Ceci étant, quel rapport y a-t-il entre la peinture, d’une part, et la chasse, d’autre part ? Toutes deux relèvent de l’art – et pas seulement par analogie pour la cynégétique –, parce que toutes deux sont d’abord et avant tout des représentations de quelque chose (rappelons que re-présenter signifie en premier lieu : présenter à nouveau). En effet, tandis que la peinture représente un objet – au sens le plus large, donc –, l’action de chasse représente, rejoue, réinterprète, à chaque fois, et selon certains codes, ce qui est l’essence même de l’animalité : la quête de la proie par le prédateur et, le cas échéant, la mise à mort de celle-ci. La seule différence fondamentale est la suivante : la représentation picturale est abstraite de la réalité purement ‘‘vivante’’ – elle en propose une ‘‘image’’, qui prend place sur un ‘‘support’’ –, quand la représentation cynégétique, elle, est incarnée, vécue immédiatement, et qu’elle engage réellement le corps de ses protagonistes, hommes ou animaux.

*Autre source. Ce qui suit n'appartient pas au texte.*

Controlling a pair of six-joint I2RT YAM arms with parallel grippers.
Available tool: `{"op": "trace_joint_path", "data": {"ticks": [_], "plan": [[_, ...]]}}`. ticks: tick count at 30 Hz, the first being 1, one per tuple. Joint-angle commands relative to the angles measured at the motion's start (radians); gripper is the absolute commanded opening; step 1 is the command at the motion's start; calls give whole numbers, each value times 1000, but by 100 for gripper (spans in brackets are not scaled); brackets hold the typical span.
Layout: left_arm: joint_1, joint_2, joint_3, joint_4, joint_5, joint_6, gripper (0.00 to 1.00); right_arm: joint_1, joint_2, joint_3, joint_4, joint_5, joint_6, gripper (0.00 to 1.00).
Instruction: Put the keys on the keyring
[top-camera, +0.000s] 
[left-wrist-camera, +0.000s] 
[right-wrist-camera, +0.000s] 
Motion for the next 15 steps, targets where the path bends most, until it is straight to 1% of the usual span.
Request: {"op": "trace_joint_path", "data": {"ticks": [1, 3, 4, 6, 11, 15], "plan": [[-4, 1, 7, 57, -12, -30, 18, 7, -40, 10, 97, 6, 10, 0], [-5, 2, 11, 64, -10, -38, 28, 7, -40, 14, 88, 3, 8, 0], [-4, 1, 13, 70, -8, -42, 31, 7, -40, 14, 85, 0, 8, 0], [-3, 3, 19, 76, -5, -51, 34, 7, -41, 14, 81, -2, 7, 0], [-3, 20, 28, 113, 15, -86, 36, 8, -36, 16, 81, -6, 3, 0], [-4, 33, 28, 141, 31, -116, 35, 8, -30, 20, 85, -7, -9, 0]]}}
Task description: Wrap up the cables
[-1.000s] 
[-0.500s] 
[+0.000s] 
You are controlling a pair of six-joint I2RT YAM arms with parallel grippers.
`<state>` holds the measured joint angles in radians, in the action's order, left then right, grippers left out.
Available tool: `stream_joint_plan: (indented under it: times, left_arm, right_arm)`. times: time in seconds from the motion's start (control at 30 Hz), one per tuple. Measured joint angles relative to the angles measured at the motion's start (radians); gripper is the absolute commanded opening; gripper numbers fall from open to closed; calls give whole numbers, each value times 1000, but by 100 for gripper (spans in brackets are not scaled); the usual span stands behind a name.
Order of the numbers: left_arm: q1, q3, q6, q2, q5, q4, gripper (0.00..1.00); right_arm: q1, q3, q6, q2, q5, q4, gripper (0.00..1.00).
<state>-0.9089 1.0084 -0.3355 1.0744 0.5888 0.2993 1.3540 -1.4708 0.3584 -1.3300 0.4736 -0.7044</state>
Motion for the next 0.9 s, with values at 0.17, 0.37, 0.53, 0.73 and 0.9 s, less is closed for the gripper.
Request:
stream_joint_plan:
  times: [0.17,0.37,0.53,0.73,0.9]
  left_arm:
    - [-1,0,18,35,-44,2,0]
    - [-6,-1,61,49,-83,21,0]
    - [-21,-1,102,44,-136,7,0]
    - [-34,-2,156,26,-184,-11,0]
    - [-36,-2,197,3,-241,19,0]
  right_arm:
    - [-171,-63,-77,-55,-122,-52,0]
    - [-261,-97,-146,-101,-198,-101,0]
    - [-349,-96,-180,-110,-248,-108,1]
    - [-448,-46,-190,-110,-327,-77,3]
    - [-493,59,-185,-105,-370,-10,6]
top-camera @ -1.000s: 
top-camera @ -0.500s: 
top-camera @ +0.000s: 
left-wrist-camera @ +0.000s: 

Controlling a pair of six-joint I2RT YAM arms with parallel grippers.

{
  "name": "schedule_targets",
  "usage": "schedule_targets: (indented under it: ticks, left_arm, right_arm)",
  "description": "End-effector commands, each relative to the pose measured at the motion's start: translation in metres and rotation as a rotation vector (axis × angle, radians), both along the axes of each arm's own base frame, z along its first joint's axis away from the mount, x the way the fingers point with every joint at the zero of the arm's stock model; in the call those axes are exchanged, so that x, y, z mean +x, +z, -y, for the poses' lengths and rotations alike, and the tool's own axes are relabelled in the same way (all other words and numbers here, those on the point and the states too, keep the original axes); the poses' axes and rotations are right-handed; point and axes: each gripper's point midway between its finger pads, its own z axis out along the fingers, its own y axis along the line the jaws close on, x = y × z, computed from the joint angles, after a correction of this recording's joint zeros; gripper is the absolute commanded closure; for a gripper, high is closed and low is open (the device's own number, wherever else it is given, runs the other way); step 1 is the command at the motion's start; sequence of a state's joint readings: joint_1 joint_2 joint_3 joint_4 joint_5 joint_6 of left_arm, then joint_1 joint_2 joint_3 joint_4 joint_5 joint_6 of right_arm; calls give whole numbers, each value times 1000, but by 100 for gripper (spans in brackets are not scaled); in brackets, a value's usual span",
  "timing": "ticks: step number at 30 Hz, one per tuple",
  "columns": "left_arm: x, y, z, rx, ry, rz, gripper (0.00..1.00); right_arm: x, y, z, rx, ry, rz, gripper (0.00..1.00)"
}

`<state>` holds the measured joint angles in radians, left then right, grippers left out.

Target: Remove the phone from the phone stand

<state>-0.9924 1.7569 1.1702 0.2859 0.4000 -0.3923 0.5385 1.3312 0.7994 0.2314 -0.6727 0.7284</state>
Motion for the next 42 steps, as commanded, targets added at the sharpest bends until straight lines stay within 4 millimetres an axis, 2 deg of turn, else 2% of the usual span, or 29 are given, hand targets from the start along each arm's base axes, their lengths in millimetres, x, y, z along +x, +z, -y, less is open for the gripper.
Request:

Par conséquent, lorsqu’on entend : « Je ne vois pas l’intérêt qu’il peut y avoir à chasser encore au XXIe siècle », il est parfaitement loisible – si l’on met de côté les lacunes d’un raisonnement purement ‘‘utilitaire’’ – de répondre : « Le même intérêt qui préside à l’exécution d’une peinture, d’une sculpture ou que sais-je : celui du désir de représenter, un désir proprement humain. D’ailleurs, pour ce qui est de la nature et de l’animal comme objets, il est impossible d’imaginer art plus authentique que la chasse, car le cynégète, lors de l’acte de chasse, sera toujours immanquablement plus près de son ‘‘sujet’’ – nature, animal – que ne le sera jamais l’artiste face à sa toile, le sculpteur face à son bloc de marbre, le photographe en sa chambre noire ou le poète crayon en main. Pourquoi ? Parce qu’alors homme, animal et nature forment un tout presqu’indistinct. » Si donc la chasse est bien un art, comme nous le croyons, sa justification ultime n’est pas différente de celle des autres arts admis comme tels : l’instinct de reproduire ce que nous percevons et éprouvons, et, sans doute, l’aspiration bien humaine à l’esthétique.